Aparecem Moisés e Elias. Moisés o maior legislador e Elias o mais santo dos profetas. Jesus Cristo superou todos os profetas, porque Nele se completou o tempo da salvação, porque “Ele é o Meu Filho muito amado”.

Por isso as atitudes que devemos cultivar nesta segunda semana da quaresma são as seguintes: a humildade, o despojamento, o serviço, a doação em prol de muitos. Só podemos aceitar este ensinamento na confiança de que ele teve razão.

A razão de Jesus é a razão do Batismo em que somos lavados do pecado e inscritos como cidadãos do céu. Valorizamos nosso Batismo, passando do Calvário – sofrimento e pecado – para o Tabor – alegria e graça santificante de Deus.

Portanto, somos convidados a subir com Jesus a montanha e, na companhia de três de seus discípulos, viver a doce e cândida alegria da comunhão com ele. Somos embalados pelo testemunho da fé de Abraão e de Sara, que, obedientes à palavra de Deus e portadores da palavra da Salvação, desafiaram as deficiências da velhice e da esterilidade para gerar numerosa descendência.

As dificuldades e sofrimentos da caminhada não podem nos abater ou desanimar.
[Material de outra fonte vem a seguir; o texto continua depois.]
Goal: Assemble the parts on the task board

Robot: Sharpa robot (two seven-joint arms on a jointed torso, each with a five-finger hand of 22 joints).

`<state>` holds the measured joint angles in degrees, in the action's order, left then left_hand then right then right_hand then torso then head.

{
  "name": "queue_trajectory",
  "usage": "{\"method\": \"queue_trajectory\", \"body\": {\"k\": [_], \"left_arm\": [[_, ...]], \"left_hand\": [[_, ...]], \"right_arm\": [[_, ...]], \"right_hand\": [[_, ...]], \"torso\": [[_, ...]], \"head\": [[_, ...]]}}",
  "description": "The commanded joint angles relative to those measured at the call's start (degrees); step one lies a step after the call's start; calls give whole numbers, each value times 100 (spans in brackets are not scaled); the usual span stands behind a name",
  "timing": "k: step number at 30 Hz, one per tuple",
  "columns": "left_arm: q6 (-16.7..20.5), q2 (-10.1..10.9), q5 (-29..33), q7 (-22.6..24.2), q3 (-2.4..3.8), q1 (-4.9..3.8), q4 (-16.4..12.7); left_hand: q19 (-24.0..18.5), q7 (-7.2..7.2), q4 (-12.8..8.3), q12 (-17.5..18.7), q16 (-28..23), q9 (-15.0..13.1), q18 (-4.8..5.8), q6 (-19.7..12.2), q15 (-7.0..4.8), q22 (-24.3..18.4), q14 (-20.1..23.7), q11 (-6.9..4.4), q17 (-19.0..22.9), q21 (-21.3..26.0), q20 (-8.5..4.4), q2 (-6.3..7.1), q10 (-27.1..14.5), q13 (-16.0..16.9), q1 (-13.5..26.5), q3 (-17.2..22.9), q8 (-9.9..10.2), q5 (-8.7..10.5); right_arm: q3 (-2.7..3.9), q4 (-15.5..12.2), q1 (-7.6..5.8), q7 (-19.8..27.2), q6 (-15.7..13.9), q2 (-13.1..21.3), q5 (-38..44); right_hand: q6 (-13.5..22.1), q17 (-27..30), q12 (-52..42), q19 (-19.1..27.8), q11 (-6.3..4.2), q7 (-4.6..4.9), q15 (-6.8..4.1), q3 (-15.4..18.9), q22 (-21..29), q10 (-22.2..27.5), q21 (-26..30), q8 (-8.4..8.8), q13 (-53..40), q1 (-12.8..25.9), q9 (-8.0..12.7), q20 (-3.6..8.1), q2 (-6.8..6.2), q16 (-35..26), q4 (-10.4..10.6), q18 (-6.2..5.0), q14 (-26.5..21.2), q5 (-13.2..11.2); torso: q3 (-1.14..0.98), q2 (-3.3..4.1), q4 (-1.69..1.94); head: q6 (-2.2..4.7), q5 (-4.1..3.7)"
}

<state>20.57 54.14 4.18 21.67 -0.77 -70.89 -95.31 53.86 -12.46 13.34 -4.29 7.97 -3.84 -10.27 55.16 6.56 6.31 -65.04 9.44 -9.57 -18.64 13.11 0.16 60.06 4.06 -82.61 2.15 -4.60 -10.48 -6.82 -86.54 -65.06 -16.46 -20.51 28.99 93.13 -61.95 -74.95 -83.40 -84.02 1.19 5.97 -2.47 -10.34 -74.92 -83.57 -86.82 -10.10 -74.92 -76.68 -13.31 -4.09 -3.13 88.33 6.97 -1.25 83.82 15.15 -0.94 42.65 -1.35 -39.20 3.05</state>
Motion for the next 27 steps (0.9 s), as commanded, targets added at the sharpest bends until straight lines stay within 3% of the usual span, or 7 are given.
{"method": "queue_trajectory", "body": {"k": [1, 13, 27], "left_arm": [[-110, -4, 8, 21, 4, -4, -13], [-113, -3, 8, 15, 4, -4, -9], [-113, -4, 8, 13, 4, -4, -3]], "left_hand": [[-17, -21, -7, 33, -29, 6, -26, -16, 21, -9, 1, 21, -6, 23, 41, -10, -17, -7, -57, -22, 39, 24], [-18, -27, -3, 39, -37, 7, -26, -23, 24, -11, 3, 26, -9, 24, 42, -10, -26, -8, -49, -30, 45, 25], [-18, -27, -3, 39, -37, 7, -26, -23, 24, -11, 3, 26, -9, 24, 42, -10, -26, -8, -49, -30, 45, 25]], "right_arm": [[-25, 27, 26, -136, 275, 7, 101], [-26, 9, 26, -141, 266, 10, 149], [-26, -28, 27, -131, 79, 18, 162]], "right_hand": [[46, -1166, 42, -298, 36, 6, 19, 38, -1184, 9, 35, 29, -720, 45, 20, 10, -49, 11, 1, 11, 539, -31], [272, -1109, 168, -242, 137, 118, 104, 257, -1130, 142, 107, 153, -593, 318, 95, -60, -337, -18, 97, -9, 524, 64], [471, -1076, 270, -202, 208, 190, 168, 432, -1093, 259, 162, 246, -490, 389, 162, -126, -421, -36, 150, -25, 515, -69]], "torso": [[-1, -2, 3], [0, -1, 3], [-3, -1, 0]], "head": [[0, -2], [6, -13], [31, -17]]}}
No meio dos conflitos da vida, o Pai nos permite vislumbrar, desde já, sinais de ressurreição e nos dá o mandamento de escutar a palavra de Jesus, o Filho amado.

Renunciando aos vícios, libertando de tudo que vai contra os valores do Evangelho vamos assumir a nossa vocação de servir a Cristo, que é servir aos irmãos na busca de maior solidariedade e fraternidade. Amém!